3Dプリント技術は前世でも普及し始めていた分野ではあったが、魔法使いにとってこの技術は革新的であった。今までは平面上にのみ構成することしかできなかった魔法刻印が立体的に、複数層にわたって作成できるようになったことで、より強力なアレテーの強化が可能になった。MCUの発表では、刻印を立体的に構成すした場合は、同様の平面刻印に比べ、面積比12倍以上の効力が発生するようになったとされる。特に有名な立体魔法刻印は空気爆弾刻印と呼ばれる魔法であり、物体に宿る引力を強化することで大量の空気を集めて圧縮。保持した空気を一度に解放して爆風を起こすと言うものだった。一切の火薬を使用せず、プリンターで印刷するだけで生産できる手軽さから、MCUの機械工兵に好まれた。しかし、相手が使う技術を真似しあうのが戦争というもので、マクサコフはこの技術を大型ドローンに搭載し、超低コスト爆撃機の生産を実現してしまった。また、I&Kでは、人体構造内に空気爆弾刻印を構成して人間爆弾を作る計画を立案したが、没となっていたことが判明している。
(消しゴムはより良く線を消すもの。この紙すら消せるだろうか。)
俺が刻印に触れると、体から何かが流れ出る感触を覚える。これが魔力だろうか。体温のような、何か温度を持ったような気体が体表を滑るように指先へ流れていく。魔法の刻印へと体温は集い、淡い光を灯す。これで魔法は発動しているはずだ。
俺は恐る恐る消しゴムを紙に撫で付けると、バターのように消しゴムが溶けていくが、同時に鉛筆が残した痕跡はまるで初めからそこに存在していなかったかのように消え失せていた。消したという主体的な感覚を通り越して、消えたという感覚に陥る。
紙を擦り続けてとうとう刻印が彫られていた部分を消費すると、魔力と思われる気配は霧散して何いも感じられなくなる。また、消しゴムも前世で感じたような感覚を取り戻した。
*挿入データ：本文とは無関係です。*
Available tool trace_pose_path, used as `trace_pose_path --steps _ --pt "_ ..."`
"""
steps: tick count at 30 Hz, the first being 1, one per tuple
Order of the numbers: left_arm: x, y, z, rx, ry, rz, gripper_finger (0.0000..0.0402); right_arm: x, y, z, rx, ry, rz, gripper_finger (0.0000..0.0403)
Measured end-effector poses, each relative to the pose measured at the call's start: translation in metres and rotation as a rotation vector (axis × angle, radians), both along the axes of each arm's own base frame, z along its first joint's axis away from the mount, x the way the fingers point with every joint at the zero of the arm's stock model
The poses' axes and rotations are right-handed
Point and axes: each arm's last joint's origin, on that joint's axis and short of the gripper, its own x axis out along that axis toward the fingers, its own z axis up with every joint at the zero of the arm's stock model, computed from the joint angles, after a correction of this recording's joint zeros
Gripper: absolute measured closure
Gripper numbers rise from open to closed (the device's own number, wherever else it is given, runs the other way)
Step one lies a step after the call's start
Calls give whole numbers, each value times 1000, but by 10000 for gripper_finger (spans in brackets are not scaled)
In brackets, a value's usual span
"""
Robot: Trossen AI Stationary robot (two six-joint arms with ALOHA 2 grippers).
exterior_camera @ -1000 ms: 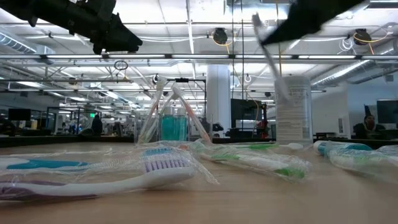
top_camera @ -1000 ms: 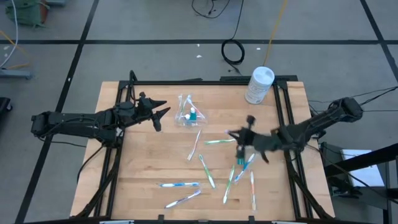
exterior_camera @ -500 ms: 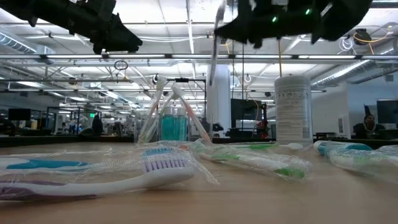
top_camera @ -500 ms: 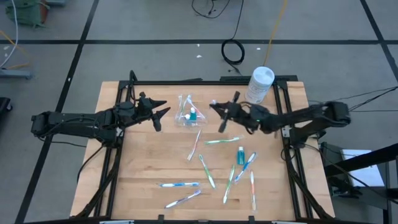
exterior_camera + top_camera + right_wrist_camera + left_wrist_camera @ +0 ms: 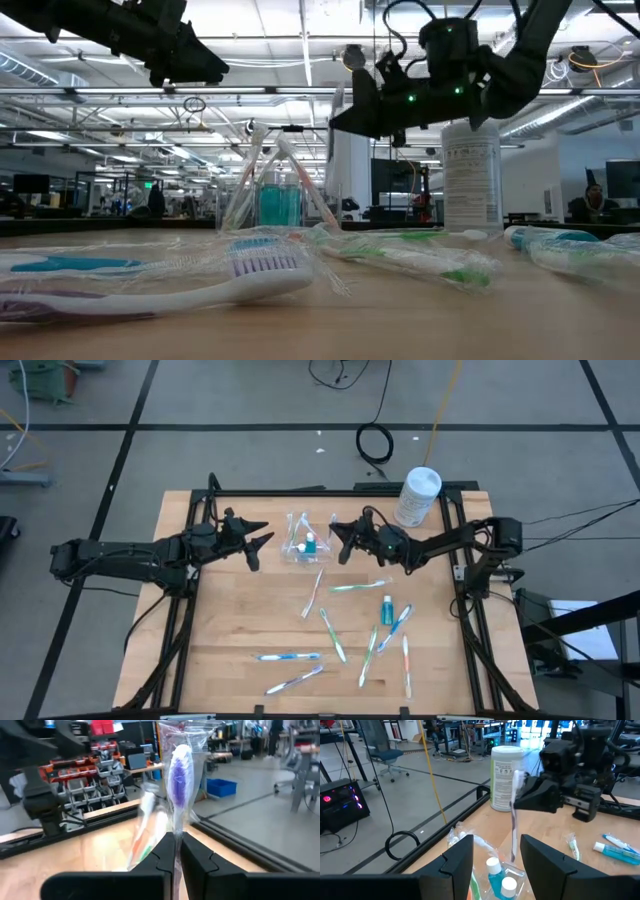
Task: Pick & Place toothbrushing station
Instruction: Put the purple toothbrush into the transparent organizer
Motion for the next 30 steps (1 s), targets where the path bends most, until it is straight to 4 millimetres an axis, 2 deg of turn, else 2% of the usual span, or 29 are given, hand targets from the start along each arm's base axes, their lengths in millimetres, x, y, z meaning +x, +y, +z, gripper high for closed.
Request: trace_pose_path --steps 12,21,30 --pt "0 0 0 -2 4 0 231 2 -4 -14 24 60 -7 387" --pt "0 0 -1 -4 5 0 231 1 -2 -22 44 146 42 353" --pt "0 0 -1 -3 5 -1 231 2 -2 -22 16 162 48 312"
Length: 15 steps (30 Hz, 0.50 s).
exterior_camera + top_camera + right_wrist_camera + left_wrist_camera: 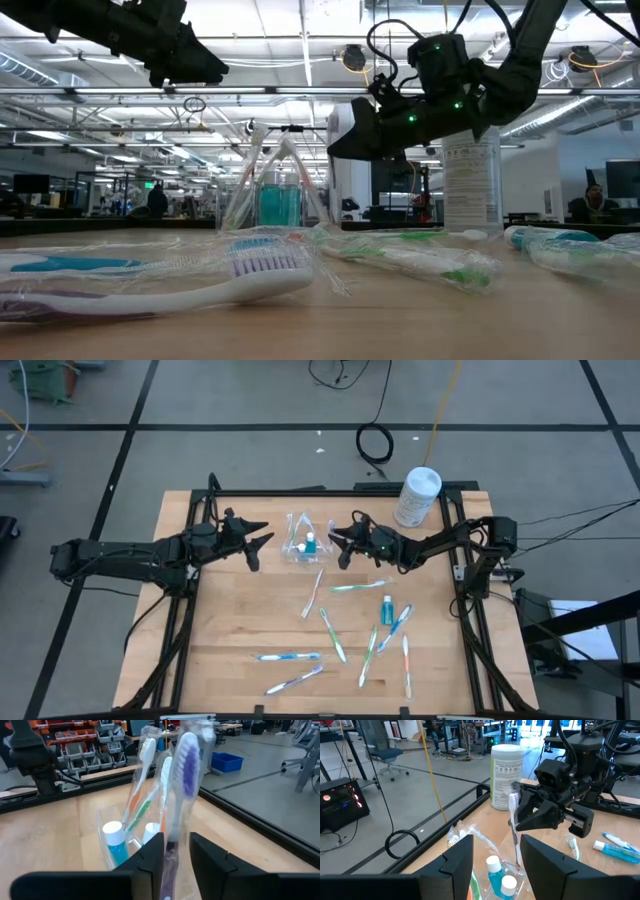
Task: Pick & Place toothbrushing station
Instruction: Put the purple toothbrush into the transparent organizer, then put the blue toothbrush into the transparent organizer
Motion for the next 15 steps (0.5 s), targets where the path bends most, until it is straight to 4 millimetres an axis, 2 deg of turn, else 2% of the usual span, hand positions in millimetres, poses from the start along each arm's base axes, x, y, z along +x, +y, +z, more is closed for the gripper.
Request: trace_pose_path --steps 7,15 --pt "0 -1 -1 -46 -16 -21 231 -3 1 10 -41 5 4 274" --pt "2 -7 -5 -127 18 -226 231 -19 4 35 -23 85 5 251"
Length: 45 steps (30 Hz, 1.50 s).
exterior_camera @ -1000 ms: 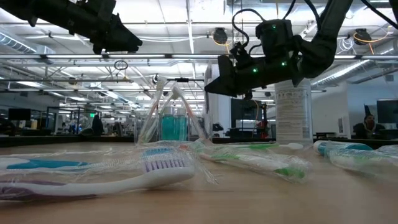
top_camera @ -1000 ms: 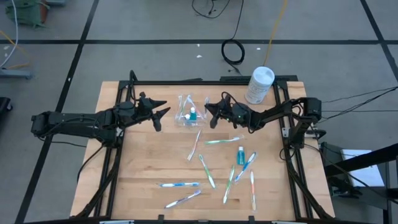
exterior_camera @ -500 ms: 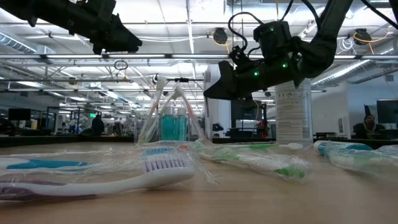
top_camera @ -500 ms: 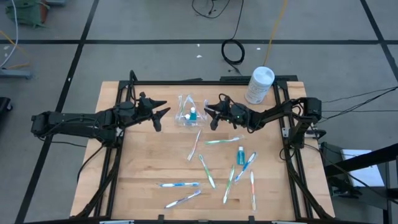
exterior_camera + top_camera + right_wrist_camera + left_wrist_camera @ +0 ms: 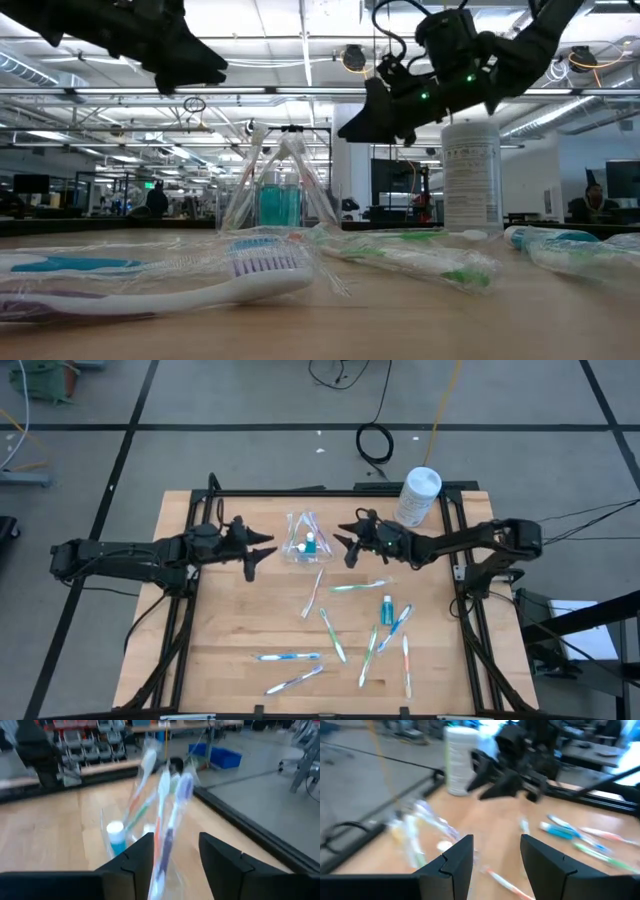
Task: Pick & Place toothbrushing station
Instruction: Put the blue toothbrush into the transparent organizer
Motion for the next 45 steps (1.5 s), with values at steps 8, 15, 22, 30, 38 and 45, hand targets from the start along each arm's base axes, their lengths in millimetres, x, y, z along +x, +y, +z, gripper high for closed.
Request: trace_pose_path --steps 8,15,22,30,38,45 --pt "2 -10 -8 -52 67 -178 231 -24 7 23 49 84 -4 257" --pt "16 -29 -22 -66 148 -279 231 -38 10 41 89 51 -17 257" --pt "39 -51 -41 -168 183 -375 231 -40 10 44 58 54 -8 259" --pt "68 -81 -37 -148 250 -545 231 -40 10 44 18 73 4 261" --pt "94 -113 -43 -160 427 -603 231 -40 10 44 17 71 4 261" --pt "111 -137 -66 -202 563 -612 231 -40 12 43 19 78 11 261"
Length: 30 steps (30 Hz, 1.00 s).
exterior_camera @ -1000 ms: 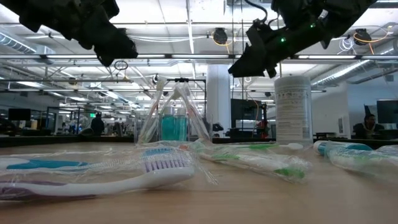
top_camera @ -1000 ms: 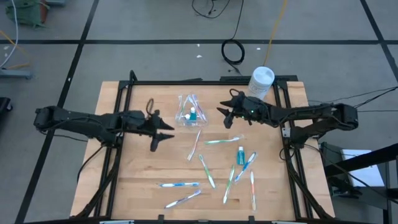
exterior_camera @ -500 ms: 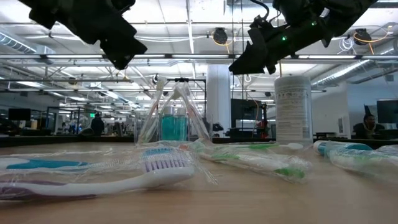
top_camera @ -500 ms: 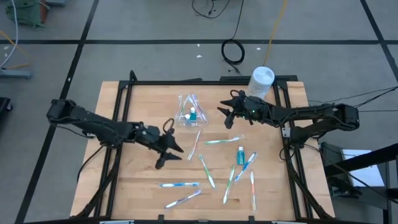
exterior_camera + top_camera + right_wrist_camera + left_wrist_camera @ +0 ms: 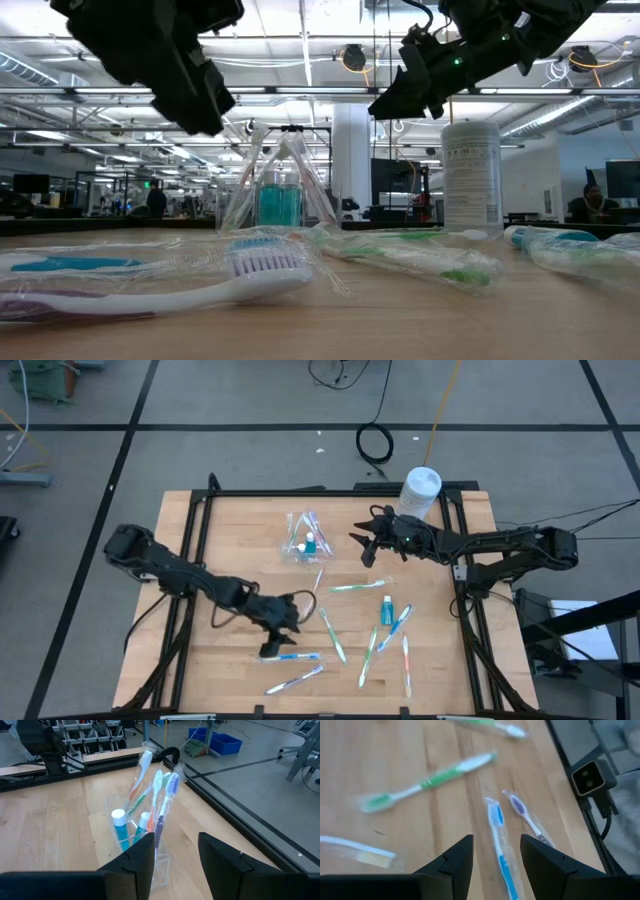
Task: Pick & Place toothbrushing station
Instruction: Put the blue toothbrush into the transparent organizer
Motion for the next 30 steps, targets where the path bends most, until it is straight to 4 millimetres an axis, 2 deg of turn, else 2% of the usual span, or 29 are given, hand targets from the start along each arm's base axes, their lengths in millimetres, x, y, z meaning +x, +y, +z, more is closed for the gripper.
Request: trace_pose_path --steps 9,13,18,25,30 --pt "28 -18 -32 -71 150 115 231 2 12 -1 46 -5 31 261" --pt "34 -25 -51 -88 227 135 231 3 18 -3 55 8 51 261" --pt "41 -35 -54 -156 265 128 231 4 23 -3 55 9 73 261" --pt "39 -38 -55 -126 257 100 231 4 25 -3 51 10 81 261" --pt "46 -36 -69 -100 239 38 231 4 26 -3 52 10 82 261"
「さて、みなさん。初めての魔法の体験はいかがだったでしょうか?無事に全員魔法を発動できたようで嬉しいですね。今の活動で体内にある魔力の流れを確認できた子は多いでしょう。その感覚を忘れぬうちに、魔力量の測定を行います。魔法加熱器を後ろの棚から取り出してください。」
前世の理科室にあったようなガラス戸の棚に並ぶ多様な実験器具の中から指定された物品を取り出す。これは魔法加熱器と呼ばれるもので、中に入れた熱いものをさらに熱くすることができるというよくわからないものだ。お湯を熱湯にしたいなら初めから熱湯になるまで火で加熱すればいいものを、古典派の人間達はあえて魔法を使うことでそれを成そうとする。
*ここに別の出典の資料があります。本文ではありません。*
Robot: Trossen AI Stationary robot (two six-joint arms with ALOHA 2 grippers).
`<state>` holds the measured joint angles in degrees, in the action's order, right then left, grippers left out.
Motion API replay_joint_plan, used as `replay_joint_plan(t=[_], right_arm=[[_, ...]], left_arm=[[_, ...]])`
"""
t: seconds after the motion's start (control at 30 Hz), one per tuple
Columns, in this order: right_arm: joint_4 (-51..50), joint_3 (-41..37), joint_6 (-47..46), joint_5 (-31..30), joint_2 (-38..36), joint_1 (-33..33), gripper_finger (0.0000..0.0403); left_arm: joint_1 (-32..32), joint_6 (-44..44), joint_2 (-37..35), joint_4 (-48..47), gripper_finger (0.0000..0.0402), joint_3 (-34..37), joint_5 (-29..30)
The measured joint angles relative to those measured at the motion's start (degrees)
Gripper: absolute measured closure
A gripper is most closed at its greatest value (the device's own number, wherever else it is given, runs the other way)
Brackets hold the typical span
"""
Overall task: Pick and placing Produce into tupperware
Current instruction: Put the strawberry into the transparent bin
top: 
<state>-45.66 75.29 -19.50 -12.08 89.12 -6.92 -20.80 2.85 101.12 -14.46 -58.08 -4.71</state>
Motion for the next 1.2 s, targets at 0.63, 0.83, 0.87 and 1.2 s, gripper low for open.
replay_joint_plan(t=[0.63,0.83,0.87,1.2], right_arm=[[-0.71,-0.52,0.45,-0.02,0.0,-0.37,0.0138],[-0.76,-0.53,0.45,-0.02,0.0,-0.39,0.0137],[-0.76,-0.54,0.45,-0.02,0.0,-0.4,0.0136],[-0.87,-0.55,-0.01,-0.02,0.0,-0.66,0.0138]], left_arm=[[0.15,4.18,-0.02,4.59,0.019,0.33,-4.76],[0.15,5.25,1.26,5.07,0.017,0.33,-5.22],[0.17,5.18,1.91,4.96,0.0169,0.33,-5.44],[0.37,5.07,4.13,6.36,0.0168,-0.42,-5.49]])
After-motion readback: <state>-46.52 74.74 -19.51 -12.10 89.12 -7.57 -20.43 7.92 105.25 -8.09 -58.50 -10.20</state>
「皆さんのお目目取扱説明書を送りますので、それを見て使ってみてください。稼働時間に合わせて皆さんの魔力量を数値化してくれます。」
俺たちはグライアイに届いた説明書を頼りに魔力を測定した。役所等で行う魔力測定では、一日あたりの出力可能なカロリー量として、kcal/日といった単位で確認作業を行うが、学校等では長時間の魔法の発動を必要としないことや、一日中発動できるだけの魔力量がないことから、十分単位での魔力「出力」としての量を確認する必要がある。
クラスの平均値は7kcal/分と行ったところだった。十分単位では70kcalの出力がある。俺の記録が9kcalだったので、ニンジュツと同じく、ほとんど誤差ではあるがやや優秀な結果と言えるだろう。今後も魔力とチャクラの量の向上を目指してトレーニングをしよう。何かにつけてリソースは重要だ。先にガソリンが切れた車からレースを脱落するのだから。
魔力についての知識は事前知識の範囲内。魔法を実際に発動して体験できたことは非常に良い経験だった。そして、エイヴリル師は今後どのように関わっていくべきか考える必要のある相手だと判断できた。今後の生活の中で見極めていこう。
消しゴムも恣意的にアレテーを捉えれば「よく消せる」なので、紙ごと消せるかもと孝は実践しましたが、しっかり失敗しました。まだまだ無理な状況を発生させられるほど想像力も魔法出力もないためです。